Only the lines from the opening of the material through the line bearing "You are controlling" should be reproduced, exactly and without pictures.

# # # # #

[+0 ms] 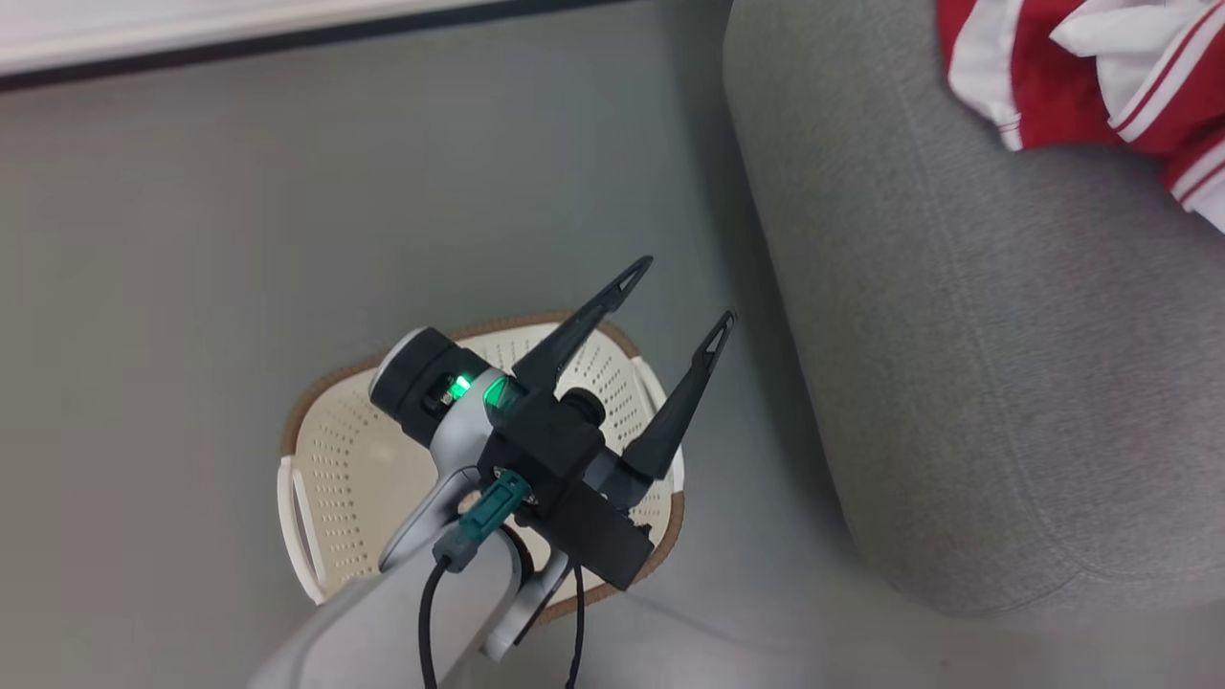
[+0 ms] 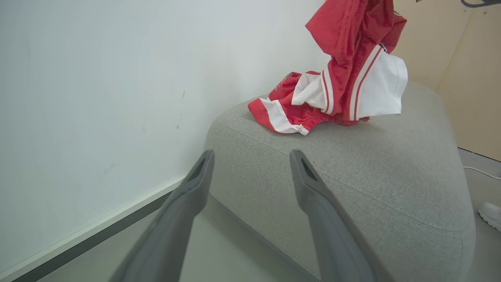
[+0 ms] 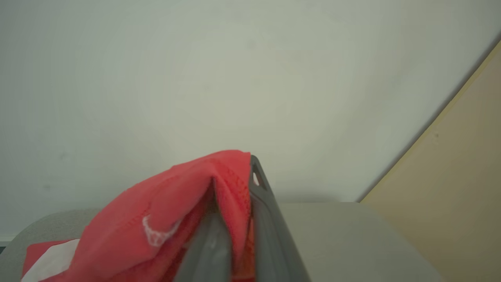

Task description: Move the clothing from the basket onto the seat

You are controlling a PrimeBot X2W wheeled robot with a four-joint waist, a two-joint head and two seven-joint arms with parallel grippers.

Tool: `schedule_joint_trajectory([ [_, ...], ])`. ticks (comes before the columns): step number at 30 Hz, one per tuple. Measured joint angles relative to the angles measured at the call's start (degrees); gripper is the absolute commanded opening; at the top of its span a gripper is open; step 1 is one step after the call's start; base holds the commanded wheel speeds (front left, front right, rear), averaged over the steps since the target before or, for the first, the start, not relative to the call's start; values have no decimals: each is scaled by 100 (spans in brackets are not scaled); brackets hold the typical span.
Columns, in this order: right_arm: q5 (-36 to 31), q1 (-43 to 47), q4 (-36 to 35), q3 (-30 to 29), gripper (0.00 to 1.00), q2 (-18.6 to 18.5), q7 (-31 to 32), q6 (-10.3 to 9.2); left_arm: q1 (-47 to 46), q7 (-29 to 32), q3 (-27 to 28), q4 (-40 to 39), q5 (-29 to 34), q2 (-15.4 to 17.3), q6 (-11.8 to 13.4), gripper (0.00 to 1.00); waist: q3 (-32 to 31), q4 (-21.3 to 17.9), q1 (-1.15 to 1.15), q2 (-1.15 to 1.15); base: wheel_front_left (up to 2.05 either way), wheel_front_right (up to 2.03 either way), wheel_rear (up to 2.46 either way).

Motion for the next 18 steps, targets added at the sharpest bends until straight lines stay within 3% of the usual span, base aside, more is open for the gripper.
schedule_joint_trajectory([
  [4,21,-1,197,-5,0,146,-8,-59,-102,108,71,-144,77,132,38,100,348,45,0,0,0,0,0],
  [12,36,-26,670,158,0,876,-218,-58,-324,259,168,-234,271,287,43,100,989,4,0,0,0,0,0],
  [18,34,-26,1059,218,0,1020,-445,-51,-386,288,152,-181,305,288,43,100,1183,-156,-1,0,0,0,0],
])
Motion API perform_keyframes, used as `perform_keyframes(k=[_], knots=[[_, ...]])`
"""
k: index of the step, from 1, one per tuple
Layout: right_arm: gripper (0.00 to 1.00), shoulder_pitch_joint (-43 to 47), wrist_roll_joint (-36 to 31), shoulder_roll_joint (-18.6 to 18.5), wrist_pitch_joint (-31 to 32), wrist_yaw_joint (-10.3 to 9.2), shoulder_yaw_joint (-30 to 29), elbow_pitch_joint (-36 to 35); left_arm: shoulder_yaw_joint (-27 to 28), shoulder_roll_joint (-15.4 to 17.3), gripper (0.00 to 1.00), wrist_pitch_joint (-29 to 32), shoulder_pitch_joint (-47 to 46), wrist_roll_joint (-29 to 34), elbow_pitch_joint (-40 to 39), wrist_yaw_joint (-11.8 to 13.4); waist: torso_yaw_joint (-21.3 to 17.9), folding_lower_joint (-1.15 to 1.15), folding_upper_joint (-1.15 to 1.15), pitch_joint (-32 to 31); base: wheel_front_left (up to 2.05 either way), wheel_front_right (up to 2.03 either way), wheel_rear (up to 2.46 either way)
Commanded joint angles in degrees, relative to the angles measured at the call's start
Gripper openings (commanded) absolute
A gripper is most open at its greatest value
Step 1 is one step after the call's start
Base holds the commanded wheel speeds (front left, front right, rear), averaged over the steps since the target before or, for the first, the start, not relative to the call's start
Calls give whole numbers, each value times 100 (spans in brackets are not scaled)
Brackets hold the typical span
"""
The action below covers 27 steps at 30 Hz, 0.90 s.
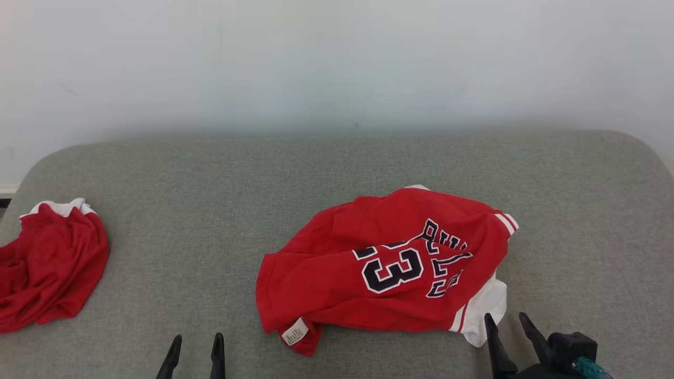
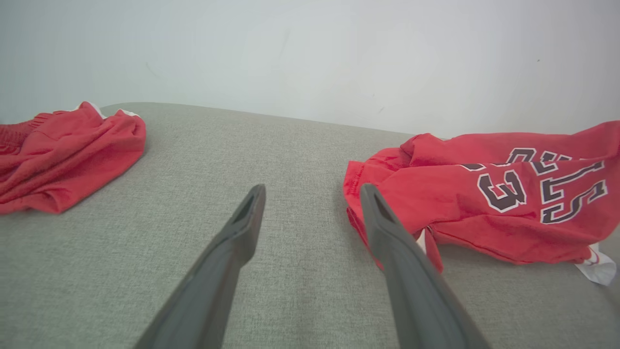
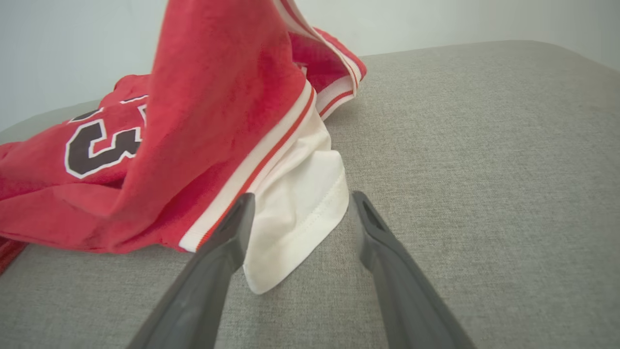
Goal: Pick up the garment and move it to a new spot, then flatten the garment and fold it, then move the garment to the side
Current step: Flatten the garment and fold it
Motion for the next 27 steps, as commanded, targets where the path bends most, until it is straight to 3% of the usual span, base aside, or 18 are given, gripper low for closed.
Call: perform_keyframes(k=[1, 10, 11, 12, 15, 18, 27], knots=[[100, -56, 0, 23, -2, 3, 22, 80, 2, -5, 100, -20, -38, 30, 11, 6, 53, 0, 0, 9, 0, 0, 0], [99, -568, -31, 82, 8, 3, 122, 1542, 51, -6, 100, -20, 21, 49, 24, -27, 233, 0, 0, -23, 0, 0, 0], [45, -587, 11, 111, 9, 3, 165, 1646, 59, -6, 100, -20, 33, 49, 19, -29, 230, 0, 0, -25, 0, 0, 0], [0, -604, 54, 129, 11, 3, 223, 1740, 66, -7, 100, -20, 49, 46, 17, -30, 223, 0, 0, -28, 0, 0, 0], [0, -672, 269, 129, 7, 3, 296, 1820, 63, -6, 100, -20, 87, 37, 18, -32, 183, 0, 0, -34, 0, 0, 0], [0, -448, 456, -3, 1, 3, 340, 1390, 24, -5, 100, -20, 100, 6, 27, -26, 132, 0, 0, -59, 0, 0, 0], [0, 769, 844, -104, 220, 3, 489, -467, -21, -6, 100, -20, 73, -69, 45, -4, -138, 0, 0, -36, 0, 0, 0]])
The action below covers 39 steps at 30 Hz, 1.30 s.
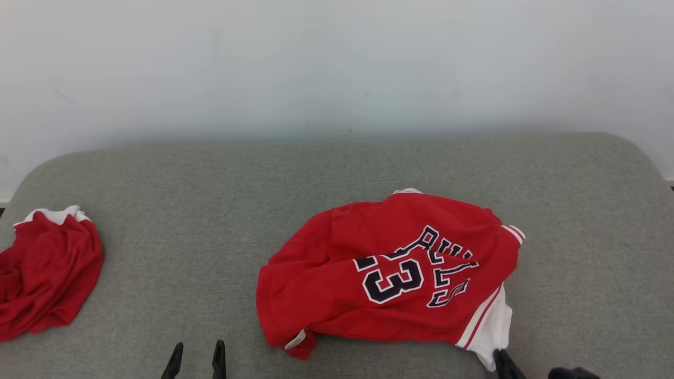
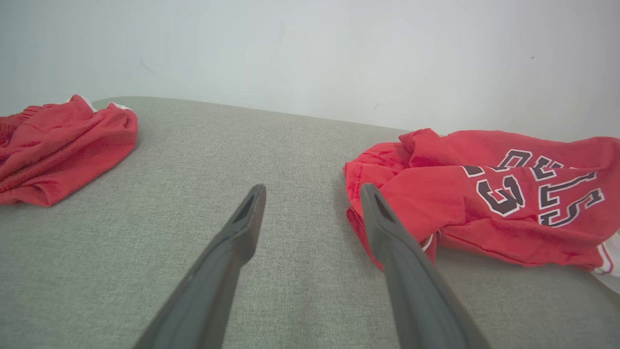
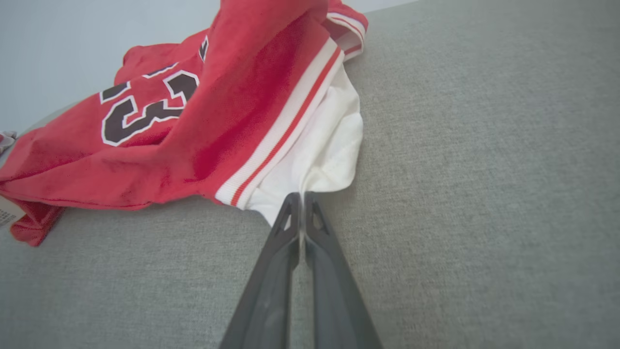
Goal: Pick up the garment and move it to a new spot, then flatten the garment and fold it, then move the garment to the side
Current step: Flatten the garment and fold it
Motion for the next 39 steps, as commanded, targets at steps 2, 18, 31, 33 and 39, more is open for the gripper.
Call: perform_keyframes(k=[2, 18, 31, 33, 39], knots=[[0, 346, 129, 57, 213, 3, 43, -461, -1, -4, 100, -20, -41, -27, -3, 5, -115, 0, 0, 55, 0, 0, 0], [100, 1553, -244, 308, 1399, 3, -436, -3218, -24, -4, 100, -19, -163, -5, 53, -39, -194, 0, 0, 159, 0, 0, 0], [100, 154, -555, -311, 1444, 3, -441, -3430, -21, -5, 100, -19, -152, -28, 69, -36, -79, 0, 0, 96, 0, 0, 0], [100, -245, -574, -457, 1565, 3, -441, -3174, -42, -5, 100, -19, -161, -24, 73, -36, -42, 0, 0, 90, 0, 0, 0], [100, -1491, -385, -702, 1801, 3, -393, -1861, -64, -4, 100, -19, -161, -48, 85, -16, 77, 0, 0, 107, 0, 0, 0]])
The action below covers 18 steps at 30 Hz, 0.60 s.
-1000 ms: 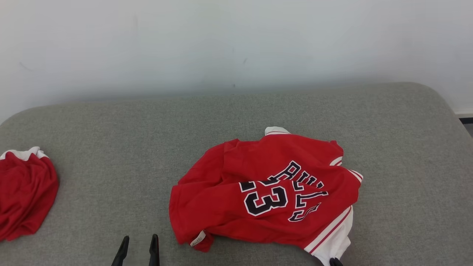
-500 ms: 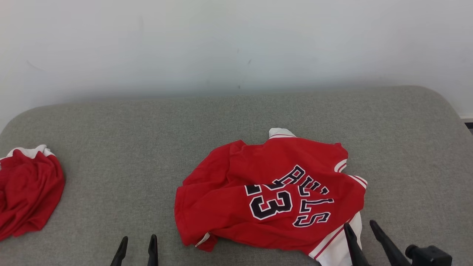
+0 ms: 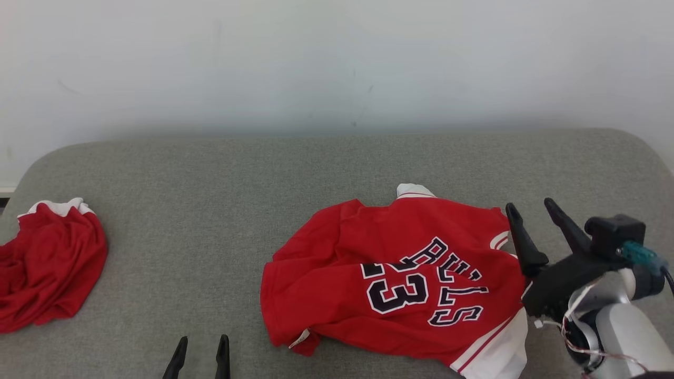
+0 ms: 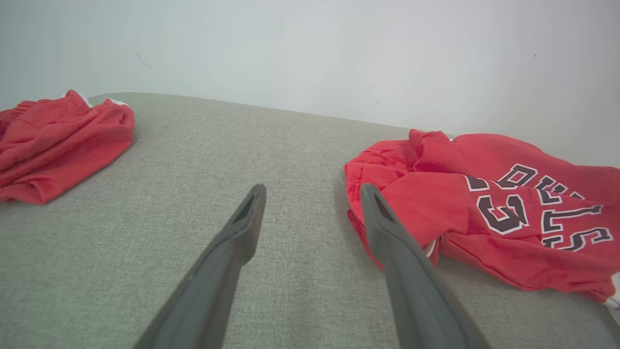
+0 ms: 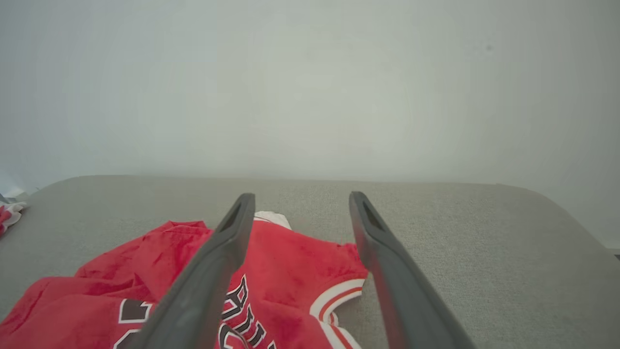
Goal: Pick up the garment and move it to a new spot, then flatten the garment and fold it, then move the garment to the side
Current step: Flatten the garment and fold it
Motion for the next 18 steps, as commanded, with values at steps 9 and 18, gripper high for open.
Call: perform_keyframes(k=[9, 18], knots=[[100, -1465, -80, -288, 29, 3, 241, 2337, -76, -3, 100, -19, -144, -24, 15, -4, 311, 0, 0, 197, 0, 0, 0], [100, -2346, -115, -356, 313, 3, 529, 4296, -67, -4, 100, -19, -230, -26, 28, -18, 458, 0, 0, 410, 0, 0, 0]])
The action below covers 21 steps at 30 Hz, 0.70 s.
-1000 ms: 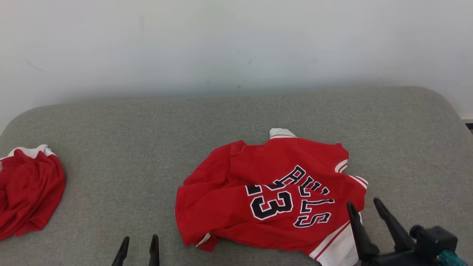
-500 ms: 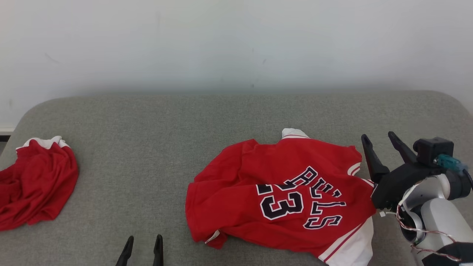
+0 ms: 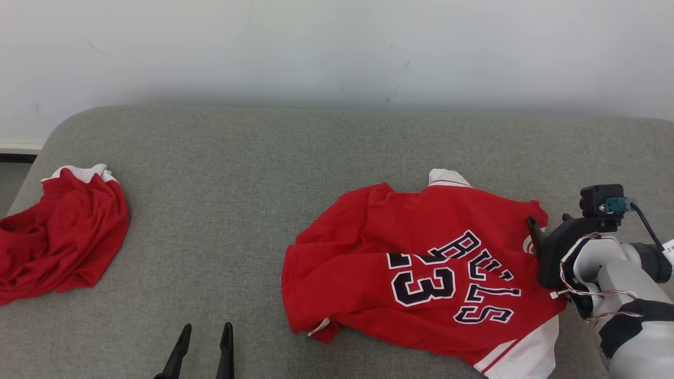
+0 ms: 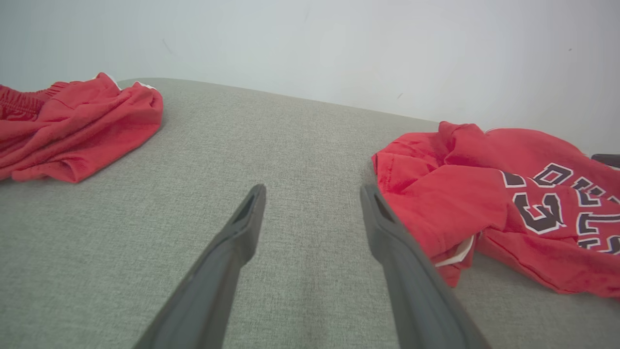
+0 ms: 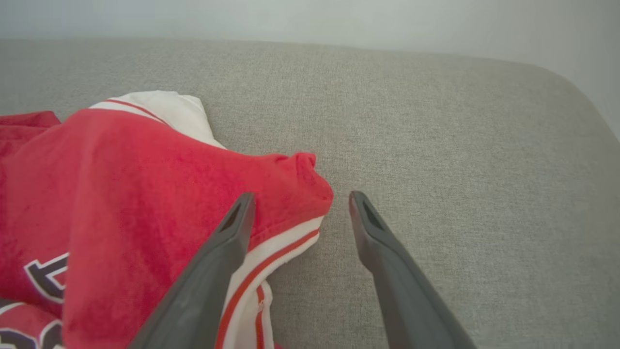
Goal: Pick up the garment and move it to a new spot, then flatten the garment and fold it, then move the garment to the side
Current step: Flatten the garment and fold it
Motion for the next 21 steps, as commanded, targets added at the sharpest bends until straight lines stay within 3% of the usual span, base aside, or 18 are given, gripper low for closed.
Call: perform_keyframes(k=[1, 9, 18, 19, 20, 21], knots=[[100, -61, 44, 44, 38, 3, 20, 90, 9, -6, 100, -19, -40, -28, 11, -5, 16, -1, -1, 39, 0, 0, 0], [100, -628, 434, 337, 122, 3, -64, 1023, -115, -6, 100, -19, -296, -53, 21, -6, 72, -1, -1, 271, 0, 0, 0], [100, -933, 484, 366, 313, 3, -288, 1758, -238, -5, 100, -19, -473, -132, 32, 13, 282, -1, -1, 479, 0, 0, 0], [88, -926, 461, 398, 367, 3, -287, 1784, -232, -6, 100, -19, -473, -136, 34, 18, 293, -1, -1, 495, 0, 0, 0], [48, -917, 439, 419, 405, 3, -281, 1805, -224, -5, 100, -19, -475, -139, 33, 19, 301, -1, -1, 509, 0, 0, 0], [16, -928, 419, 439, 385, 3, -271, 1818, -217, -6, 100, -19, -476, -143, 31, 19, 306, -1, -1, 522, 0, 0, 0]])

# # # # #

**Written response**
[+0 ms] 
[+0 ms] 
[+0 ms] 

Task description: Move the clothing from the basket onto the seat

You are controlling a PrimeBot X2W wheeled robot with a four-joint waist, a two-joint head and two seven-joint arms with parallel grippers.

The response is complete as it stands.